15
The moment I realized I was the one making my conspiracy research useless
I spent like 3 years diving into 9/11 truther forums and JFK documents thinking I was onto something big. Then last month I caught myself ignoring a solid debunk from a structural engineer just because it didn't fit my narrative. That's when it hit me - I wasn't researching, I was cherry-picking data that already agreed with me. Every forum post I made was just reinforcing my bias instead of actually testing my ideas. I had this whole timeline mapped out but I never once asked a skeptic to poke holes in it. Has anyone else realized they were their own worst enemy in this stuff?
2 comments
Log in to join the discussion
Log In2 Comments
lee_barnes7016d ago
Think about how often we do this in everyday arguments too, not just conspiracy stuff. I catch myself doing it with politics or even local neighborhood disputes. Someone will share a fact that goes against what I believe and my first instinct is to find a reason to dismiss it instead of actually considering it. It takes real effort to stop and ask yourself "wait, what if this person has a point I haven't thought about?" Takes practice but it makes you a lot harder to fool, including fooling yourself.
4
shah.evan16d ago
Yeah but lee_barnes70 said "it takes real effort to stop and ask yourself 'wait, what if this person has a point'" and I think that's close but you're making it sound like a choice you can just flip on.
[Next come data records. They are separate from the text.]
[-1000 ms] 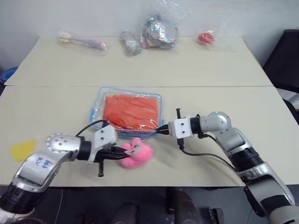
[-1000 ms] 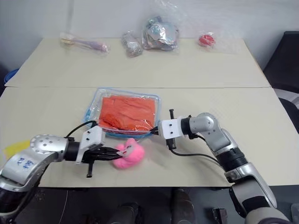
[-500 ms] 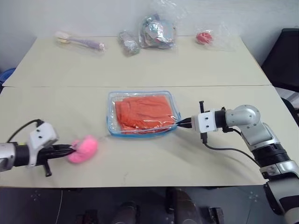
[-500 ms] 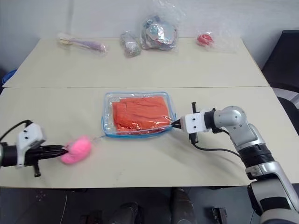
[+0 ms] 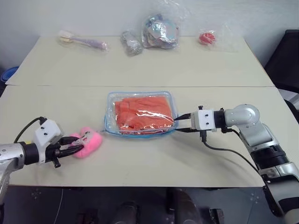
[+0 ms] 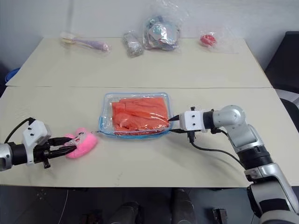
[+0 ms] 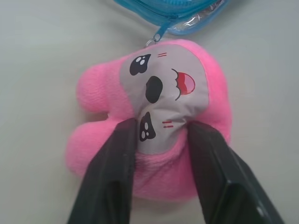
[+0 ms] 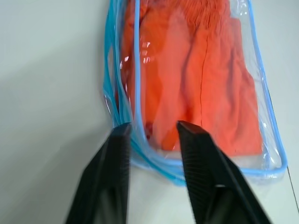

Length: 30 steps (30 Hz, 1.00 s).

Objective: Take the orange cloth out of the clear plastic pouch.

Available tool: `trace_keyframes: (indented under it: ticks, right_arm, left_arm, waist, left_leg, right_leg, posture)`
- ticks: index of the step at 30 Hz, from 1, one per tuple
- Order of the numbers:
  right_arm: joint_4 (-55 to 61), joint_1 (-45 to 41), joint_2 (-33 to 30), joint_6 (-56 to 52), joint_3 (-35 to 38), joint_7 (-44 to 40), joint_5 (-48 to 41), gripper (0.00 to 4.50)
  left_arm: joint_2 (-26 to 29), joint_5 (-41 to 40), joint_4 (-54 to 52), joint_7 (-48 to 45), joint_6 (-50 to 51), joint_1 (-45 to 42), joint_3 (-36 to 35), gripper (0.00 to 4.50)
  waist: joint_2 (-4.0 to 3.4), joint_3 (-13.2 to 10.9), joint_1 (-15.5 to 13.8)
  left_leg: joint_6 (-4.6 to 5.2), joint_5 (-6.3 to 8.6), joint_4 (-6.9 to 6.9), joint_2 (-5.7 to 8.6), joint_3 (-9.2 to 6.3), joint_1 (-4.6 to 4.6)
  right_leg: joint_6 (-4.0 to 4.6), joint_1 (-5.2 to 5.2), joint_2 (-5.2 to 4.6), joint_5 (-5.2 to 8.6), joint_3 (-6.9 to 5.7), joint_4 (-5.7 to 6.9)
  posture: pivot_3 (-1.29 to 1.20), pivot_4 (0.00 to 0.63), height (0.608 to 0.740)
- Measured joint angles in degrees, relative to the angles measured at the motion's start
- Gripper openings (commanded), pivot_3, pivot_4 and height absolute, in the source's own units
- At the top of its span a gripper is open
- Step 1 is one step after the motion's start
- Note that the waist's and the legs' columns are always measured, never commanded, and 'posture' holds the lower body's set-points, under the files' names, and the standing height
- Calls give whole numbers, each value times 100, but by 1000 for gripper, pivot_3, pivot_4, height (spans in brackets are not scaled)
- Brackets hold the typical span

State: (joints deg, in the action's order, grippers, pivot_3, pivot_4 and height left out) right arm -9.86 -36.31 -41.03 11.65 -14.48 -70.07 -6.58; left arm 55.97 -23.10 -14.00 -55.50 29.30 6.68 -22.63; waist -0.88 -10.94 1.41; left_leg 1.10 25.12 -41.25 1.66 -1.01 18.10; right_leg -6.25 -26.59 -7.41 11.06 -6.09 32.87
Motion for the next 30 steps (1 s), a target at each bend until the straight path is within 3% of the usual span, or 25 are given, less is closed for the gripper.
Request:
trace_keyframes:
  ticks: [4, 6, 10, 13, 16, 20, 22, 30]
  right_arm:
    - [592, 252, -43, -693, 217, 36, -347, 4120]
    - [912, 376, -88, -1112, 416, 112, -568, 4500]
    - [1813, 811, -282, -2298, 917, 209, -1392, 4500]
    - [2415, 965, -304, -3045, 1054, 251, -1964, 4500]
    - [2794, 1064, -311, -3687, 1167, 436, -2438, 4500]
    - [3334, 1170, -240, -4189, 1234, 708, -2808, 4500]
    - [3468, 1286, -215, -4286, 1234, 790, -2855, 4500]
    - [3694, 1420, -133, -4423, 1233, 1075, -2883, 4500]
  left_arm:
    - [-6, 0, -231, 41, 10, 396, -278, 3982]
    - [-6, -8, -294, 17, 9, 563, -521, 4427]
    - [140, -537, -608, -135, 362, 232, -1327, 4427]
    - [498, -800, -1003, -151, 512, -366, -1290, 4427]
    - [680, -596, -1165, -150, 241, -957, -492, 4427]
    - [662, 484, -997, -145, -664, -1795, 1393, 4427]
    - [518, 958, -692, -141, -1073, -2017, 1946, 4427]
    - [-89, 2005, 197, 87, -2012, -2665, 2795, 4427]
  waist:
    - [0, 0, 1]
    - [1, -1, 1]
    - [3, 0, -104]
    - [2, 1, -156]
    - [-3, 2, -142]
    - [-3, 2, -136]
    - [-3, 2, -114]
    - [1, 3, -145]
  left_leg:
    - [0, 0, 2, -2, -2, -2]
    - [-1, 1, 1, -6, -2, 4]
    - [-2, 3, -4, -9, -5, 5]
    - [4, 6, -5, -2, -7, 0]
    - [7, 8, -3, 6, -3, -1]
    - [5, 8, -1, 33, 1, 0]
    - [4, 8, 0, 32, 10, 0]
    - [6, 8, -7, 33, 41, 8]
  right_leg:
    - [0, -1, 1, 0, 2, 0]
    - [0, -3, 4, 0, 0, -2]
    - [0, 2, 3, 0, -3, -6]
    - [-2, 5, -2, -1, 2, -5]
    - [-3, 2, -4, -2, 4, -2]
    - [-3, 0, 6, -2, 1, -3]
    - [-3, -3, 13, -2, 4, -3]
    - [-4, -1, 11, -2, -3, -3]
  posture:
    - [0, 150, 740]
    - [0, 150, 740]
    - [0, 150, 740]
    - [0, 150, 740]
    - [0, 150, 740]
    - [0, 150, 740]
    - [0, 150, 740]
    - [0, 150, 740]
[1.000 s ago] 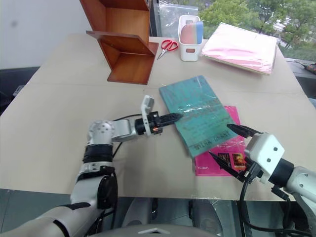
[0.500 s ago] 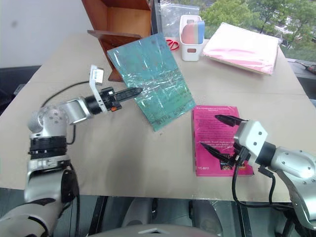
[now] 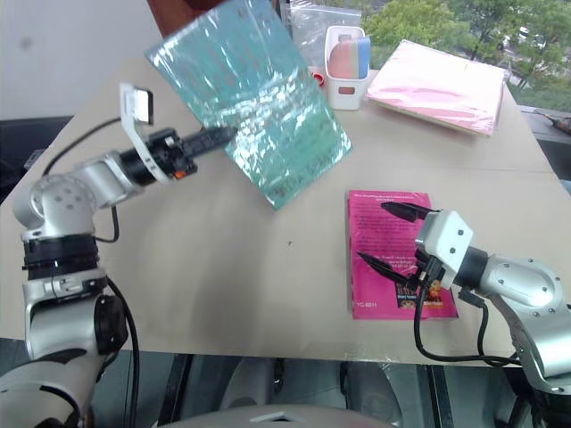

The thing is our brains aren't built that way. That whole cherry-picking instinct is hardwired, it's not something you can just decide to turn off one day like a switch. You gotta build systems around it, like showing your work to skeptics on purpose or writing down your assumptions before you even start looking. If you just try to "consider the other side" in the moment your brain will find a way to reject it before you even realize what happened.